** Stored data follows **

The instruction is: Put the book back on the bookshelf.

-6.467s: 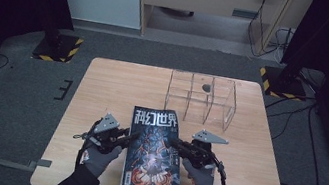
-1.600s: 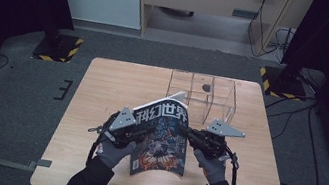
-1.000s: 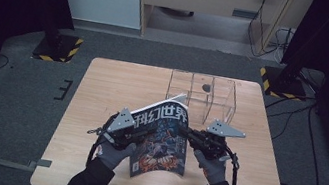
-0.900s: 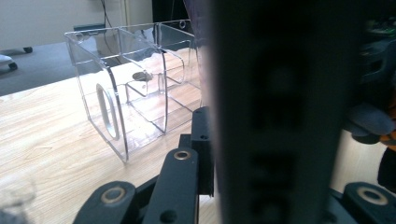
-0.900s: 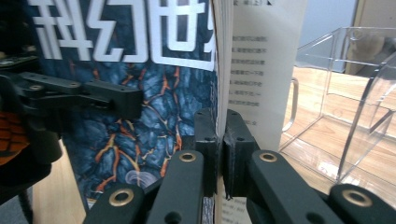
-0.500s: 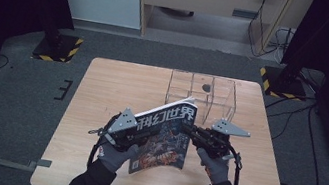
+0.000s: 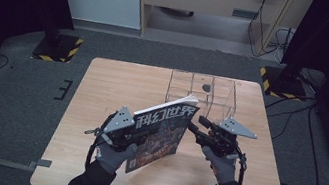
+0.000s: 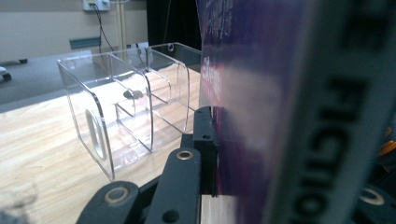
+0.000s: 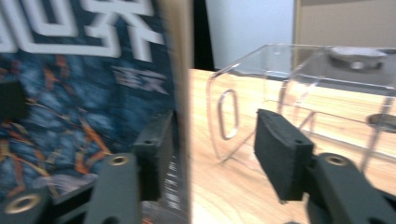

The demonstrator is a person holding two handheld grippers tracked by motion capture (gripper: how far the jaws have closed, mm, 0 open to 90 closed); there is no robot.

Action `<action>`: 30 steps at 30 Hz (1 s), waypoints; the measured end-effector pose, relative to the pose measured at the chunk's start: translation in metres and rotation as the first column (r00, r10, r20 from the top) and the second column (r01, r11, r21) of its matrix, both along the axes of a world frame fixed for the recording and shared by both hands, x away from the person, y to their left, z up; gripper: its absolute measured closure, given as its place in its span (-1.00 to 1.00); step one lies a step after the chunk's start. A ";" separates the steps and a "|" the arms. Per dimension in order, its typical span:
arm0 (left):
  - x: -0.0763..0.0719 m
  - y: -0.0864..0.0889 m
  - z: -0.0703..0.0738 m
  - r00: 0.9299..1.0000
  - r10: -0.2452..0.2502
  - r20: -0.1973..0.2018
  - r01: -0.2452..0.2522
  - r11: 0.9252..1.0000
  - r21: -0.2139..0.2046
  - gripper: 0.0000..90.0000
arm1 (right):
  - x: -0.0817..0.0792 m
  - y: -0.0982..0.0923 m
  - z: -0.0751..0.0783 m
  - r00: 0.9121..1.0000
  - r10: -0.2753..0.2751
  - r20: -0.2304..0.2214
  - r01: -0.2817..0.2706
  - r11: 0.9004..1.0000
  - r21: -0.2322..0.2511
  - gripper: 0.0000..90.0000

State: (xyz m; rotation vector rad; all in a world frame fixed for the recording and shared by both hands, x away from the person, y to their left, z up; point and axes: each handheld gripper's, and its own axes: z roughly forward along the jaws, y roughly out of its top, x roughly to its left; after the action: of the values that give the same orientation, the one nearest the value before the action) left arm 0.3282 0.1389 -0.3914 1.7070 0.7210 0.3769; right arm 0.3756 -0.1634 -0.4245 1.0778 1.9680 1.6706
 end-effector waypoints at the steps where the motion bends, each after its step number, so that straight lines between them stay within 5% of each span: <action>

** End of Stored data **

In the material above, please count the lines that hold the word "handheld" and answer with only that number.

- **Your solution**: 2